Saturday, March 26, 2011

What Do Food and Reviews Have in Common?

We don't want anything spoiled.
We won't eat anything that is spoiled.
Why would we buy and read a book where the mystery inside has already been spoiled by a review?

Reviewers - spoilers are to be avoided at all costs.

I've said it before (HERE) and it needs saying again.

A spoiler is a published piece of information that divulges a surprise, such as a plot twist in a book. Sometimes it's even a bit of narrative telling a reader in greater detail what goes on in the story - something a reader should have learned BY reading the book itself, not in a review.

That being said. I'd like to illustrate my point by directing your attention to two reviews. Yes, one of them is mine, but the first one really got my attention and inspired this post.

Link #1 for The Witch and The Wolf

Have you read it? Good. Here's the thing. The site provided the blurb.
That's good. It's what came after that had my eyebrows raising into my hairline. The blurb hints at what Lillian is running from. HINTS! Obviously, the author expects a reader to buy the book and find out the specific details.

Notice how the review reveals all the components - the who of it and the why of it. I don't agree with that at all.

I'm not going to pick on the few typographical errors - that happens.
It's the spoilers that were revealed that truly annoyed me.

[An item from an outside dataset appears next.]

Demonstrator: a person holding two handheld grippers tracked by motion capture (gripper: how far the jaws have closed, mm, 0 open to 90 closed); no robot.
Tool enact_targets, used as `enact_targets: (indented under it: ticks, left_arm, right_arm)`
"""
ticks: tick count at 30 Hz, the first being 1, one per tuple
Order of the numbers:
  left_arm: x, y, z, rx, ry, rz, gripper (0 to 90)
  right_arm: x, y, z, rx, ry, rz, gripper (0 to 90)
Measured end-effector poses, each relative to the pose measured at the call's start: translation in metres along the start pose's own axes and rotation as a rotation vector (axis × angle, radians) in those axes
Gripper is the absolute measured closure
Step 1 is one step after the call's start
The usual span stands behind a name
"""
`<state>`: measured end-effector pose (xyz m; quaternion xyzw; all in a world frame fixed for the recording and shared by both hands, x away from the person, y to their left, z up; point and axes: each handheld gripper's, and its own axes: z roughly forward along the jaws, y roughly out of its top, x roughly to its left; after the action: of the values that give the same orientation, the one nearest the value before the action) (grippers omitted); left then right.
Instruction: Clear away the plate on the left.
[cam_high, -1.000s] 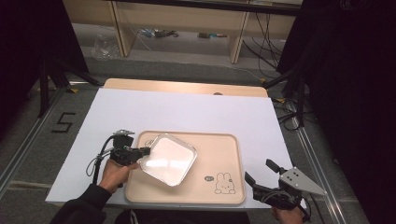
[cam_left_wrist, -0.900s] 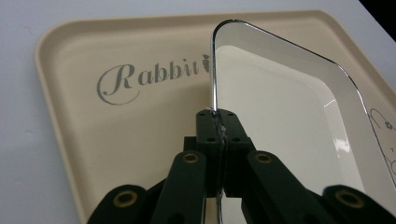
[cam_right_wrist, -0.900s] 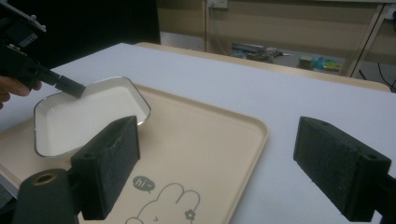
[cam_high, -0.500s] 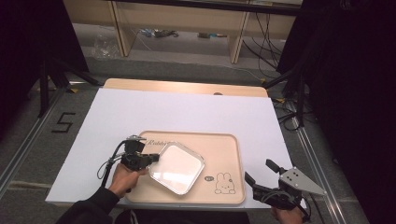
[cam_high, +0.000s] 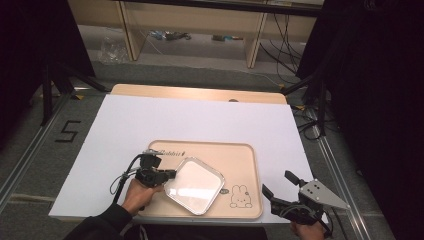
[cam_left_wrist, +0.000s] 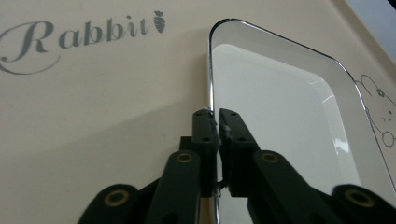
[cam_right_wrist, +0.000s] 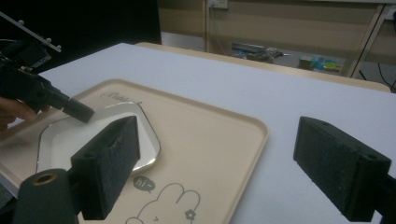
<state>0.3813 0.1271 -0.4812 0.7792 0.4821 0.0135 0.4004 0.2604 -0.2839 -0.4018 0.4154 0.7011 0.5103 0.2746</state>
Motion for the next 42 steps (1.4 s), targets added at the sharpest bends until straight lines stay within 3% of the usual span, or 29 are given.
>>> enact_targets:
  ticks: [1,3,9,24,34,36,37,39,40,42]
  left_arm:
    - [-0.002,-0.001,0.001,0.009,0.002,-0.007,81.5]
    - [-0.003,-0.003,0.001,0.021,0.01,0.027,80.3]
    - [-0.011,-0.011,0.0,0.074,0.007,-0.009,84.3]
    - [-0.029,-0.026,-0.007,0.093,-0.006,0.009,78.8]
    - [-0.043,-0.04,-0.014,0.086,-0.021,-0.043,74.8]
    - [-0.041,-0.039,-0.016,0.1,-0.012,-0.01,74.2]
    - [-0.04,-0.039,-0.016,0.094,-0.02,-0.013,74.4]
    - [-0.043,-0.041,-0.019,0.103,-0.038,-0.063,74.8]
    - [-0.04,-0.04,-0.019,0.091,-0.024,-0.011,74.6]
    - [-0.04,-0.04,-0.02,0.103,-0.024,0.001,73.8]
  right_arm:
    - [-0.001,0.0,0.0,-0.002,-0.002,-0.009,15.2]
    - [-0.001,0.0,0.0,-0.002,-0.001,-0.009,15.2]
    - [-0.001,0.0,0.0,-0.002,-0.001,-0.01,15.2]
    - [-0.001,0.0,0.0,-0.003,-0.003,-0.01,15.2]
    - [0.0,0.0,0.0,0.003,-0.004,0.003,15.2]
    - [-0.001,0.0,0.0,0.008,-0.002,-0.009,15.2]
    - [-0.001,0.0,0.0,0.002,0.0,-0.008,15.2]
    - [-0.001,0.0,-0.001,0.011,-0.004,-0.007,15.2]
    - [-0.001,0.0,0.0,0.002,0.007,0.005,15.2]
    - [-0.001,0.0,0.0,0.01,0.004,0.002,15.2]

Even the last sentence mentions a negative when a review should end on a positive tone.

Here's Link #2 for The Witch and The Wolf.

Please compare the two. Does the second give enough to entice a reader without falling into Spoilers? Do you see any retelling of the story leaving a reader with no surprises? Do you see more about how the book affected me and my thoughts versus telling a reader about the story itself?

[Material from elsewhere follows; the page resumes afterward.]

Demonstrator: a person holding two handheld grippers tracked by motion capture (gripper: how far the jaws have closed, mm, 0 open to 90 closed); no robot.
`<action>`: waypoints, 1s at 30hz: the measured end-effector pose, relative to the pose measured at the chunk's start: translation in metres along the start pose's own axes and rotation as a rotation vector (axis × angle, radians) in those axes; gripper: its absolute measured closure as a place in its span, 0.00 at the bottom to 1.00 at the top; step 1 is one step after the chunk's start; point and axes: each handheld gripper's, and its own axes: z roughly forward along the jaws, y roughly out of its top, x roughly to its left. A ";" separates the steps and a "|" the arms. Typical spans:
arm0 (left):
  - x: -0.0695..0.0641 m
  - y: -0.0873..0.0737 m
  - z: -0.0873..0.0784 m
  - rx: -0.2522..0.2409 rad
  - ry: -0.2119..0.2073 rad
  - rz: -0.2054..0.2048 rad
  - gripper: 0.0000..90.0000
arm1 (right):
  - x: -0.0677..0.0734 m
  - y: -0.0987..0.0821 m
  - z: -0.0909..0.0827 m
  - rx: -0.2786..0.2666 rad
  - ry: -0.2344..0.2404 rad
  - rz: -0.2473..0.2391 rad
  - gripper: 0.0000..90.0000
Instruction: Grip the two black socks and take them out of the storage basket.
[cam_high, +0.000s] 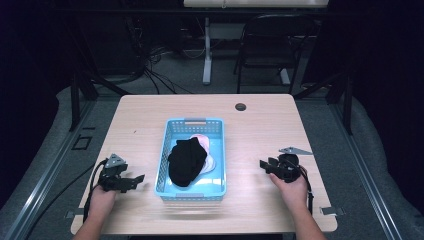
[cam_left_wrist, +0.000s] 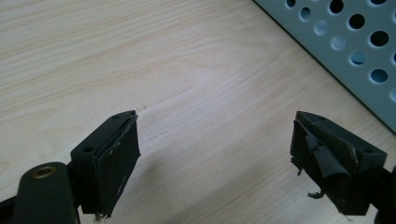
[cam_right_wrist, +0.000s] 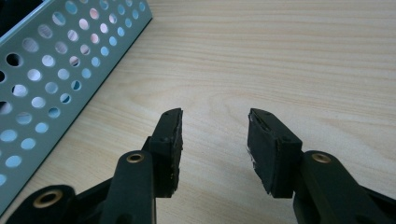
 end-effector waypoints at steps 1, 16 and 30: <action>0.000 0.000 0.000 -0.001 0.000 -0.001 0.17 | 0.001 0.000 0.000 -0.004 -0.009 -0.008 0.61; 0.000 0.002 0.003 -0.010 -0.004 -0.005 0.17 | 0.017 0.003 -0.004 0.043 -0.058 -0.141 0.51; -0.001 0.001 0.002 -0.005 -0.006 0.000 0.17 | 0.038 0.025 -0.005 0.067 -0.007 -0.173 0.50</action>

A review is not telling or re-telling about what you read in the book. It's about sharing what you observed and how it made you feel - what worked for you, what you liked or didn't and what were the author's strong or weak points in her/his writing.

Whereas the first review was verbose in the revealing - I only inferred:

The external conflict explodes onto the scene in a flurry of pomposity and effective annoyance. By that I mean the author did a great job in giving me the willies. I really didn’t like those disgusting villainous and highly inappropriate men and Ms. Schneider did a great job of insuring my distaste.
I've had my say. I've given you two reviews of the same book. Now I'd like to know your opinion. As a reader and/or reviewer, which is more professional and/or respectful? Which is more of a draw? What are the weak points that you see in either review? What do you consider the strong points?

It doesn't matter that the second one is mine. I'm not perfect but I surely can strive for that goal. If you are reading this, then I'm guessing you want the same as me, to write well written reviews.

And please, no spoilers. They are as bad as an all synopsis review.


Anonymous said...

Thanks for this post. Your blog has really helped me refine my reviewing technique. I follow several authors and have noticed their comments on reviews. Recently one said "...why don't they just post a book report and call it a review....and you wonder why I'm going crazy!" That kind of says it all. Keep up the good work, you've got a new fan.

Xeranthemum said...

Thank YOU, Anonymous, for stopping by and letting me know that I'm on the right track. I wish the author that had that unfortunate experience would see this blog and know that there IS hope out there.

And good luck with your reviewing. If there is ever anything you'd like discussed or explored here, just drop me a note.
All the best to you!

Nancy G said...

I have some good friends who review and are always asking for advice or just wondering if they are doing it right-I have been recommending your blog, because you always deal with important reviewing issues in an honest and timely manner. Thanks.